La falta de acuerdos no permite mejorar el servicio de transporte público parroquial.

Hasta la actualidad se ha renovado la mitad de la flota vehicular (200 unidades).

El malestar de la gente que vive en los sectores rurales es constante por la escasez de buses. Una de las razones  es el aumento de la población en esas áreas.  Si no se toma el bus a la hora indicada se debe esperar alrededor de 30 minutos para que otro bus los recoja, lo que le significa atrasarse, por lo que incluso varios pobladores les ha tocado pagar camionetas.

Son varias las personas  que se quejan del pésimo servicio,  mal estado de las unidades y la escasez de frecuencias. Esto crece en horas de la noche.
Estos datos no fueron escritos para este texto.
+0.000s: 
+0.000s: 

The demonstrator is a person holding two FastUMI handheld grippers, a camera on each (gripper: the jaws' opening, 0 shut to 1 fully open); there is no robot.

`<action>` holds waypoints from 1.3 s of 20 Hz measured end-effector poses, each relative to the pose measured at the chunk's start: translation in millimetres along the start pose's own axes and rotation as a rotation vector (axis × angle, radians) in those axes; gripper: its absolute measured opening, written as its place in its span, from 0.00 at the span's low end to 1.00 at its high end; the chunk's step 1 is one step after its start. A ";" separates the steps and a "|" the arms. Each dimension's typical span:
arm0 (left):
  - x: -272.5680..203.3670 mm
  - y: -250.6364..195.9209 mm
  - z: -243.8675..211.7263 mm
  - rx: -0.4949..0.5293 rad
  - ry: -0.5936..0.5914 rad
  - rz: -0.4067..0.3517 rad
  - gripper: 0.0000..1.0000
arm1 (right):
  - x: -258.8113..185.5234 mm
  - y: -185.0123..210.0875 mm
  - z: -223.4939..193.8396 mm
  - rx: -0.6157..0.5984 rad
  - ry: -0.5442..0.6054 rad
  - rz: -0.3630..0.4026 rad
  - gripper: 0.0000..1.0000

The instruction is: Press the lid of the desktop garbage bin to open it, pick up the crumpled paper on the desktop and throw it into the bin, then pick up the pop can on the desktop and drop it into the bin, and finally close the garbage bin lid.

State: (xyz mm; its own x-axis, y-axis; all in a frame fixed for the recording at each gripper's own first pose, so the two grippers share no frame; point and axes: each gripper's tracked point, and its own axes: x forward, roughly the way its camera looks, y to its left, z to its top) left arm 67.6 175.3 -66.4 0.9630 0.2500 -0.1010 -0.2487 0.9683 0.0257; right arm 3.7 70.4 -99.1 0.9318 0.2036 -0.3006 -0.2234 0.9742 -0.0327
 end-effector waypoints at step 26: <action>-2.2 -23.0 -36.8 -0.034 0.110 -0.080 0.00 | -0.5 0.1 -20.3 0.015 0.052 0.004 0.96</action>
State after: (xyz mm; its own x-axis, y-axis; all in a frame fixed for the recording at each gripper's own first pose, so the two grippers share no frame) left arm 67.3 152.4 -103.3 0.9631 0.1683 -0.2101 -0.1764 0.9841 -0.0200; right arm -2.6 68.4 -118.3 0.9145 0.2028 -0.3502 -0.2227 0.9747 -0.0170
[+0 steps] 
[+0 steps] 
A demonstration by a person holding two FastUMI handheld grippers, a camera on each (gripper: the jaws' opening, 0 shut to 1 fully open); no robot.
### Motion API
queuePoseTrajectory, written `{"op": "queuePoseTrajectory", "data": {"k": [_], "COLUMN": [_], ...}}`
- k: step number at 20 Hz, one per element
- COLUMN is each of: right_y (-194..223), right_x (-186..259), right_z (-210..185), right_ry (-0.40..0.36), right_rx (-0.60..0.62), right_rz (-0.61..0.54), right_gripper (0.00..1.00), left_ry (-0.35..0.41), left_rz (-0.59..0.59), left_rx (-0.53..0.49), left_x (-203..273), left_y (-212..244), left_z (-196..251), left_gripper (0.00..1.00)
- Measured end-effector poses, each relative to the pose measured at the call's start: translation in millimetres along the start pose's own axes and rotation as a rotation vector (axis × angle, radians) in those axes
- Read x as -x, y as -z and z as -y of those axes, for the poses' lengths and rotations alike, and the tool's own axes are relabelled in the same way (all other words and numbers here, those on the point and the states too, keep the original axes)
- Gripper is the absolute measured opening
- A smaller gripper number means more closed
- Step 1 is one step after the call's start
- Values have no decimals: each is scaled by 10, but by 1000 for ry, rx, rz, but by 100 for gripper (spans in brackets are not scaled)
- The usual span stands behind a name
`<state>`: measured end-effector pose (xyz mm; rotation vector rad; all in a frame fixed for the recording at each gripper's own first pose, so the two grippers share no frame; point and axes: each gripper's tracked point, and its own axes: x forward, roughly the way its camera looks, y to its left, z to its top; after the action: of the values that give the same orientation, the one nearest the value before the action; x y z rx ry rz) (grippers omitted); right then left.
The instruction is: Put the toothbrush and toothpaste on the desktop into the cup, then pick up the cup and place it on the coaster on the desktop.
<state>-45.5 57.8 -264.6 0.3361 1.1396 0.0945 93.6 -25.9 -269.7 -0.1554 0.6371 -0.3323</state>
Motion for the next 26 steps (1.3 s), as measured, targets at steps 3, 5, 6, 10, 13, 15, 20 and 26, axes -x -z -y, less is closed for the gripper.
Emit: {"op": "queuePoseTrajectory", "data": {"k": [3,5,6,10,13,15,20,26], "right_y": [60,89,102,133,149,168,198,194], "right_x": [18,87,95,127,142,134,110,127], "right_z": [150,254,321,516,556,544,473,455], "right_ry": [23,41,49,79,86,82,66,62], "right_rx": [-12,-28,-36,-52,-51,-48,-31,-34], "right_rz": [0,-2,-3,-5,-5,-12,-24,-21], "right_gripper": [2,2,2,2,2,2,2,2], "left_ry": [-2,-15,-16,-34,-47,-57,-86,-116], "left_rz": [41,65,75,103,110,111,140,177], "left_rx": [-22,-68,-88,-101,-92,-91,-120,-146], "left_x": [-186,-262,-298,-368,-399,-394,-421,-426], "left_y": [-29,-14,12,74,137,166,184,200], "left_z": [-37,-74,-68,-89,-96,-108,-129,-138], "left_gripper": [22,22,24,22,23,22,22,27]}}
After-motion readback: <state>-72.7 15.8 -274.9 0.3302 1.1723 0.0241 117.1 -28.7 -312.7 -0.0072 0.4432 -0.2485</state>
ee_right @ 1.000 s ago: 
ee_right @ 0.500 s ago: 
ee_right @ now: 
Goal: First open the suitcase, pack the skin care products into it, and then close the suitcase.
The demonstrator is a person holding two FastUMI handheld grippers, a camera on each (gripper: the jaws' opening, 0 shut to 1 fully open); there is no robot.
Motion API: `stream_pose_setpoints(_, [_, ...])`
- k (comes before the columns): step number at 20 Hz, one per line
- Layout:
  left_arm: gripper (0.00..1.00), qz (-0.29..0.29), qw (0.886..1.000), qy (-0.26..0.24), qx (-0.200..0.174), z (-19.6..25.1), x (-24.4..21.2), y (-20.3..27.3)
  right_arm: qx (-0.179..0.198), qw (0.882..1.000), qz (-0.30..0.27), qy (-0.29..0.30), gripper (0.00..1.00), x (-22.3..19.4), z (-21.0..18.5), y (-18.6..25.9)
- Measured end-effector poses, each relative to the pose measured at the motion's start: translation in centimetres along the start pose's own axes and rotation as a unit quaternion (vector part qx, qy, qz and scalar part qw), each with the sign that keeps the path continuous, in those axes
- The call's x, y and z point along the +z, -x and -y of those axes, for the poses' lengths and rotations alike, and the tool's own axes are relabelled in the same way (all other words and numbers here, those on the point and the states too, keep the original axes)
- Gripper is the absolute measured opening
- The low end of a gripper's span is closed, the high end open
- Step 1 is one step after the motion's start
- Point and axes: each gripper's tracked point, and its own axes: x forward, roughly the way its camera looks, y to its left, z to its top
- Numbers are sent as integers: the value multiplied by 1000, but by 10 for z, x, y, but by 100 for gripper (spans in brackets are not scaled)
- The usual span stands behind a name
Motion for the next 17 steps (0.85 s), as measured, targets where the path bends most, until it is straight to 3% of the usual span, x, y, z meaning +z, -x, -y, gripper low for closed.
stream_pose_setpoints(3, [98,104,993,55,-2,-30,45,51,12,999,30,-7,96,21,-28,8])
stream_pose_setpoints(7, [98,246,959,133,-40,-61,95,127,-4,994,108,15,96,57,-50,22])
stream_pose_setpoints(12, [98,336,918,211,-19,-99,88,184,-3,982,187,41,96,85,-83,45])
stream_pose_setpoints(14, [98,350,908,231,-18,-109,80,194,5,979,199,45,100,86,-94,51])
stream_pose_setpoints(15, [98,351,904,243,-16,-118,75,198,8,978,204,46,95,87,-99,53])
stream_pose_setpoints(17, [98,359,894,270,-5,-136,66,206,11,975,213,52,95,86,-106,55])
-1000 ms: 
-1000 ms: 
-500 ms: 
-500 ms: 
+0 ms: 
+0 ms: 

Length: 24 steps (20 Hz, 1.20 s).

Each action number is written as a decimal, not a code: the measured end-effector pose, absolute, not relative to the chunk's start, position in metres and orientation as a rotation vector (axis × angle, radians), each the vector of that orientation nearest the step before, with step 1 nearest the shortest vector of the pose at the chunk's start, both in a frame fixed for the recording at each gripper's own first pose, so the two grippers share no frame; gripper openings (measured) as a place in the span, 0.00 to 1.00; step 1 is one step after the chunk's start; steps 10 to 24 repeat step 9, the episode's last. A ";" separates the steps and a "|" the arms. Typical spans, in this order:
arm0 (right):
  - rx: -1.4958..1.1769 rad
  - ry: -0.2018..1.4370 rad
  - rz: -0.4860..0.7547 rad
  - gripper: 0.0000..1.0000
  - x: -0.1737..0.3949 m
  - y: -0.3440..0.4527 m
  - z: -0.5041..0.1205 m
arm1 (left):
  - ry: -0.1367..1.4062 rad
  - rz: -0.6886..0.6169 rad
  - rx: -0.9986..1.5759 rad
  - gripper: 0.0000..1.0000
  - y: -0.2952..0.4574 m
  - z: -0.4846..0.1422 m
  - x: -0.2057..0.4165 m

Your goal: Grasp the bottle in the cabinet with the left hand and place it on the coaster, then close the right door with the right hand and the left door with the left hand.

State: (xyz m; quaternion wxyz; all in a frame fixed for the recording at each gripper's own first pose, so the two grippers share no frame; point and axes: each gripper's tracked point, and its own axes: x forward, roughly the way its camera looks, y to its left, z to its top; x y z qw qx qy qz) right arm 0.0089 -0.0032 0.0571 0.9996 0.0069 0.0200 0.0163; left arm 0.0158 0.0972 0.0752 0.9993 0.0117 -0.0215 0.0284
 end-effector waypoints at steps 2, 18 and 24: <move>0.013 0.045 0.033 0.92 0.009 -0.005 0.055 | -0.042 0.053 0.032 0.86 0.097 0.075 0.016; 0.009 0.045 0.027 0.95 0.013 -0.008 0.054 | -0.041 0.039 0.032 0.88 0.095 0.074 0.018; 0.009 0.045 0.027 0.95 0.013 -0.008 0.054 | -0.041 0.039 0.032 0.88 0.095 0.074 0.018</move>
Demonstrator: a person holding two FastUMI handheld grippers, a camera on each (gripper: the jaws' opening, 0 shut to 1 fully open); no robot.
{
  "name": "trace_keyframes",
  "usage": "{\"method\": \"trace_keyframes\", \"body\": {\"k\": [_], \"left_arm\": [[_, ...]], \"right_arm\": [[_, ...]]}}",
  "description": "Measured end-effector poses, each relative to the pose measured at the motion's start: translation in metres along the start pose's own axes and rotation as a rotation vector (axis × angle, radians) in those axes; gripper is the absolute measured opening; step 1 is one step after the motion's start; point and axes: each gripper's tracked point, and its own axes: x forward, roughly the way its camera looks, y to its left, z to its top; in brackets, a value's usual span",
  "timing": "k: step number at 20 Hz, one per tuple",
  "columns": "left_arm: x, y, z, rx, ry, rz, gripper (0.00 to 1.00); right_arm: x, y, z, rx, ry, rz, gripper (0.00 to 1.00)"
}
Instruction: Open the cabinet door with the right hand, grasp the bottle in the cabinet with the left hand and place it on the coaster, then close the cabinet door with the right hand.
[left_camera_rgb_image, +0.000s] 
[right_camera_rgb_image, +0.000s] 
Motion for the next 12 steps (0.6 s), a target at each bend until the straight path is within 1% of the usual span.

Se pide además un estudio para mejorar el servicio, se implemente un mayor control sobre las cooperativas interparroquiales en temas preventivos como revisiones técnicas, inspecciones a los choferes y capacitación en el buen trato al usuario.

Hecho que motivo para que en época de campaña surja un sin número de propuestas y ofrecimientos, uno de ellos del concejal Diego Morales quien preside la Comisión de Movilidad, ofreciendo gestionar el incremento de frecuencias y unidades hacía las parroquias, una vez que entre en vigencia el tranvía.

Al menos el 80 por ciento de las unidades de transporte de las parroquias de Cuenca ha pasado los 10 años de servicio y, aunque su vida útil está en el límite de lo legal, su estado no es el mejor, según datos del Concejo Cantonal. En total se debe renovar 475 unidades urbanas, de las cuales cerca de 140 buses cubren las frecuencias hacia la zona rural del cantón, de acuerdo a datos de la EMOV.

Con todo el problema descrito, tras la renovación de los buses urbanos, el mejoramiento del servicio de transporte público apuntará hacia los buses interparroquiales, sin embargo el Presidente de la Cámara de transporte de Cuenca Leonardo Albarracín sostuvo “que las cosas no pasan por oferta de campaña, si no por planificación para que exista un verdadero sistema urbano”, lamento que las negociaciones con el Municipio de Cuenca se mantengan en punto muerto para la integración de los buses y el tranvía.

Sin un acuerdo, el nuevo sistema de movilidad no podrá iniciar su operación, explicando que, con base en estudios de la Universidad de Cuenca, el Municipio requiere que cinco líneas de bus que compiten directamente con el tranvía se conviertan en alimentadoras.

Esto garantizará, de acuerdo con los estudios, que en cinco años se logre un equilibrio entre el número de usuarios del sistema y la tarifa, lo que a su vez permitirá reducir el subsidio al sistema de transporte, que lo pagará “toda la ciudadanía”.

Pero la Cámara de Transporte no está de acuerdo y propone que tres líneas se conviertan en alimentadoras, que se permita la competencia entre una cuarta línea y el tranvía, y que se entregue una, acotando que aún está pendiente la compensación por eliminar la línea 100 que une a las parroquias Baños y Ricaurte por una vía paralela a la del nuevo sistema. Y mientras no se logren estos acuerdos tampoco se puede entrar a hablar de dotar de más buses a las parroquias, que se hace difícil porque al ser un servicio de transporte público pero sostenido con recursos privados  y costosos es imposible que se pueda cumplir.

Finalizo asegurando que hasta la actualidad se ha renovado la mitad de la flota vehicular (200 unidades), a la vez de lamentar que al no cumplirse con la deuda pendiente por compensaciones desde la municipalidad que bordea el millón de dólares, pone en riesgo la renovación total de la flota vehicular, al no poder cumplir con las obligaciones bancarias, tema del que ya han sido advertidas las autoridades, señaló.